TASK REQUIREMENTS: Scan the listing and work out how many lines contain the word "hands". Nothing but the number should be given.

....................

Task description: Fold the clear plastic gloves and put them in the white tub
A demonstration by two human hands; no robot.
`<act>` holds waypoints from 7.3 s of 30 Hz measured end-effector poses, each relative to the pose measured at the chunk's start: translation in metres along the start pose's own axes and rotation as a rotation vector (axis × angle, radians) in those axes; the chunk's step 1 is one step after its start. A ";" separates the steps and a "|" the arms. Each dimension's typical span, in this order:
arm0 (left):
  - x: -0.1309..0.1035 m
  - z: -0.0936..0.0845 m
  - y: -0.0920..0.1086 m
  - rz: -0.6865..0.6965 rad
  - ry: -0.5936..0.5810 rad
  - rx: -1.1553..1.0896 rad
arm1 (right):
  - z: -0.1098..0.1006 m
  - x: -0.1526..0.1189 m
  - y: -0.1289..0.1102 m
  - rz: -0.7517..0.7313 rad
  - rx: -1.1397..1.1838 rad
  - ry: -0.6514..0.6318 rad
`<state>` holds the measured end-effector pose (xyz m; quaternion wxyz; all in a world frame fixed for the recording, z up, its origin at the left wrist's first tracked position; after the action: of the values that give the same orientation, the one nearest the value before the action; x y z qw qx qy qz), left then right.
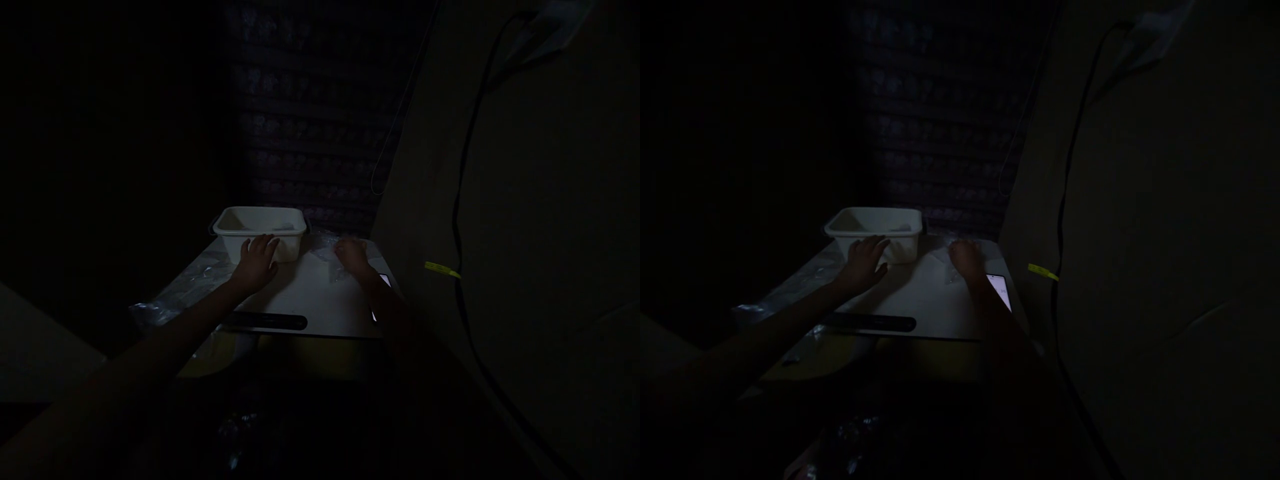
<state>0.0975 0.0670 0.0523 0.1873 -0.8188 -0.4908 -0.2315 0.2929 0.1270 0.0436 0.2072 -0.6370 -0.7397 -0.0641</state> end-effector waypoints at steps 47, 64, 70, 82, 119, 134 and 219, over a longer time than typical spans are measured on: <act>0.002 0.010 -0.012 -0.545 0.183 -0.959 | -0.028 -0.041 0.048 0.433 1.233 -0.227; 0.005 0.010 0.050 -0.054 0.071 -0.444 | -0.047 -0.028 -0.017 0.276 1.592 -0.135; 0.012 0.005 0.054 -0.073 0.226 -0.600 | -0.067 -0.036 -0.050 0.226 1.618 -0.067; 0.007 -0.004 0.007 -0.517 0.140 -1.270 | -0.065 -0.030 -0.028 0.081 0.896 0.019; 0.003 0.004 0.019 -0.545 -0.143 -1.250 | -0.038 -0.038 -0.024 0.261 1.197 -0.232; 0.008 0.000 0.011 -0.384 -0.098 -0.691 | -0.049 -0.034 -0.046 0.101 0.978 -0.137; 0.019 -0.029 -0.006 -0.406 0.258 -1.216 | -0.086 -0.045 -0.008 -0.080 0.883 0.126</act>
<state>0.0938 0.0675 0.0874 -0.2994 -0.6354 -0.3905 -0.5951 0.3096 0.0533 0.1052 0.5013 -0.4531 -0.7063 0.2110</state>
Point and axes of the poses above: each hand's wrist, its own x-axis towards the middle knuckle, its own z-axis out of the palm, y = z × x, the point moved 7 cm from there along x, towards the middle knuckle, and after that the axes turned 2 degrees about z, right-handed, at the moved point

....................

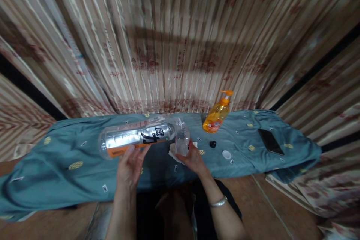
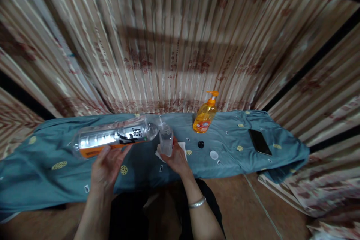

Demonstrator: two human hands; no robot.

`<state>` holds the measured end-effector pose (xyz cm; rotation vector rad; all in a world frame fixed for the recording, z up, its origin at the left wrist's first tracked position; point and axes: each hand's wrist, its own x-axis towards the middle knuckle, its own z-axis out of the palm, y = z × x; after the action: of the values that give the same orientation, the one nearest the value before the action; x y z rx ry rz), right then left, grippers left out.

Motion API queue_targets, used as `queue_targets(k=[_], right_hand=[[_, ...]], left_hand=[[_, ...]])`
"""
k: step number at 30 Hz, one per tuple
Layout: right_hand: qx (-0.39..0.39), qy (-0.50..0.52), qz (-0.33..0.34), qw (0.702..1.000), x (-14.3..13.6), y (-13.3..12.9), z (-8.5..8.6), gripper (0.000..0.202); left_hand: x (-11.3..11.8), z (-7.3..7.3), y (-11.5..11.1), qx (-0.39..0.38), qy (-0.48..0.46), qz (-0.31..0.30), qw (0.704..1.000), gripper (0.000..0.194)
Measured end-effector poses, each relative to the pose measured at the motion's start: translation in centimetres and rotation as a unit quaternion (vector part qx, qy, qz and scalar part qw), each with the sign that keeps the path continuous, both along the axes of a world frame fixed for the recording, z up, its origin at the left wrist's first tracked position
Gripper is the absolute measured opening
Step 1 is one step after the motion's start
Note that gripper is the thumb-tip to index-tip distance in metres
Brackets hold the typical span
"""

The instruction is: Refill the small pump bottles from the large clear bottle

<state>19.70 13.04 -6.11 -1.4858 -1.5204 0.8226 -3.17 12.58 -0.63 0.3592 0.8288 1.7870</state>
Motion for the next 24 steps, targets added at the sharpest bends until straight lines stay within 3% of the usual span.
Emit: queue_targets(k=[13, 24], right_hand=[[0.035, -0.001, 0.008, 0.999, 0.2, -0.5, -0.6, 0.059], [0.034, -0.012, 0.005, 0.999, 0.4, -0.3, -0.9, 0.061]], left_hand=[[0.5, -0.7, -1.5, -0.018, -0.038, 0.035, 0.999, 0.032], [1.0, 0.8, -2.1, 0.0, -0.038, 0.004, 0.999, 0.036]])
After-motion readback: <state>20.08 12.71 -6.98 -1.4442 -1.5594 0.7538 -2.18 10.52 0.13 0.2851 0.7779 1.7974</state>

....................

WRITTEN ANSWER: 2